Transcribe all the material exactly. Leave every line as it is.
══════════
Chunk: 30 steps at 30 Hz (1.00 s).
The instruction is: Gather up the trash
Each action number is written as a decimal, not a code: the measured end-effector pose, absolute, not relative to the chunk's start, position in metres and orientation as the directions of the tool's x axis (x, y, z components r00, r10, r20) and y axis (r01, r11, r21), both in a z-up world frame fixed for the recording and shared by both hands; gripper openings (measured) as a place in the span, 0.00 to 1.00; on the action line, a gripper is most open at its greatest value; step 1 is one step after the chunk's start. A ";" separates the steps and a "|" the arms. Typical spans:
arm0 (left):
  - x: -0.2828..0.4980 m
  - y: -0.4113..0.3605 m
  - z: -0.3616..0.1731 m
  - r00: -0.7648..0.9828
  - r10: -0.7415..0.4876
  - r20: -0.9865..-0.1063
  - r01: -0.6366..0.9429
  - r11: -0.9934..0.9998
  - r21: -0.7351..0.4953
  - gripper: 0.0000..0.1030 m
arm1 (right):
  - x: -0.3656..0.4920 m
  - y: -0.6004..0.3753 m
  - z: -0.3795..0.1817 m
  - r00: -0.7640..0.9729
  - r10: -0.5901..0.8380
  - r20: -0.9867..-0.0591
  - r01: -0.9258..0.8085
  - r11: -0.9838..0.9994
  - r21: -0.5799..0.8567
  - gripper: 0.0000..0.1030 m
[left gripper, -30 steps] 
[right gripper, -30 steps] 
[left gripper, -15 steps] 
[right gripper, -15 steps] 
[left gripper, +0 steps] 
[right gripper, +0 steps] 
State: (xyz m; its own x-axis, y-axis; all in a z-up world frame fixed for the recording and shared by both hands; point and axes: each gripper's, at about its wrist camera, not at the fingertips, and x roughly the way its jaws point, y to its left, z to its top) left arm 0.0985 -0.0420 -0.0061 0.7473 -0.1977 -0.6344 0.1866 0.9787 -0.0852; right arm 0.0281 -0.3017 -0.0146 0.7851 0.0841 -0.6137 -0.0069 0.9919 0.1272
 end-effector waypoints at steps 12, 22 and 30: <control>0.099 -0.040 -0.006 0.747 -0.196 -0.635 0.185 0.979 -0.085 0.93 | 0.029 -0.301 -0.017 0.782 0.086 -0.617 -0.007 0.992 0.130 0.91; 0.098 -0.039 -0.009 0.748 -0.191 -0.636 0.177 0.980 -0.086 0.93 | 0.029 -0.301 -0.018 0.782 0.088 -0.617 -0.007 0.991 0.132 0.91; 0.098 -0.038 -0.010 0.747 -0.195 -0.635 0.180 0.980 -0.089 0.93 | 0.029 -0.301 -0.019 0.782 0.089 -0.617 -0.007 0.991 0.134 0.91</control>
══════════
**Result of this task:**
Chunk: 30 steps at 30 Hz (1.00 s).
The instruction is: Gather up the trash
Each action number is written as a decimal, not a code: the measured end-effector pose, absolute, not relative to the chunk's start, position in metres and orientation as the directions of the tool's x axis (x, y, z components r00, r10, r20) and y axis (r01, r11, r21), both in a z-up world frame fixed for the recording and shared by both hands; gripper openings (measured) as a place in the span, 0.00 to 1.00; on the action line, a gripper is most open at its greatest value; step 1 is one step after the chunk's start. A ";" separates the steps and a "|" the arms. Typical spans:
arm0 (left):
  - x: -0.2828..0.4980 m
  - y: -0.4113..0.3605 m
  - z: -0.3616..0.1731 m
  - r00: -0.7648..0.9828
  - r10: -0.7415..0.4876
  - r20: -0.9865..-0.1063
  - r01: -0.6366..0.9429
  - r11: -0.9934..0.9998
  - r21: -0.7351..0.4953
  - gripper: 0.0000..0.1030 m
arm1 (right):
  - x: -0.3656..0.4920 m
  - y: -0.6004..0.3753 m
  - z: -0.3795..0.1817 m
  - r00: -0.7640..0.9729
  - r10: -0.5901..0.8380
  - r20: -0.9867..-0.0591
  - r01: -0.9258..0.8085
  - r11: -0.9838..0.9994
  - r21: -0.5799..0.8567
  - gripper: 0.0000..0.1030 m
[left gripper, -30 steps] 
[right gripper, -30 steps] 
[left gripper, -15 steps] 
[right gripper, -15 steps] 
[left gripper, +0 steps] 
[right gripper, +0 steps] 
State: (xyz m; its own x-axis, y-axis; all in a z-up world frame fixed for the recording and shared by both hands; point and axes: each gripper's, at about its wrist camera, not at the fingertips, and x roughly the way its jaws point, y to its left, z to its top) left arm 0.0985 -0.0420 -0.0061 0.7473 -0.1977 -0.6344 0.1866 0.9787 -0.0852; right arm 0.0281 -0.3017 -0.0146 0.7851 0.0841 -0.6137 -0.0069 0.9919 0.1272
 end-effector waypoints at steps 12, 22 and 30: <control>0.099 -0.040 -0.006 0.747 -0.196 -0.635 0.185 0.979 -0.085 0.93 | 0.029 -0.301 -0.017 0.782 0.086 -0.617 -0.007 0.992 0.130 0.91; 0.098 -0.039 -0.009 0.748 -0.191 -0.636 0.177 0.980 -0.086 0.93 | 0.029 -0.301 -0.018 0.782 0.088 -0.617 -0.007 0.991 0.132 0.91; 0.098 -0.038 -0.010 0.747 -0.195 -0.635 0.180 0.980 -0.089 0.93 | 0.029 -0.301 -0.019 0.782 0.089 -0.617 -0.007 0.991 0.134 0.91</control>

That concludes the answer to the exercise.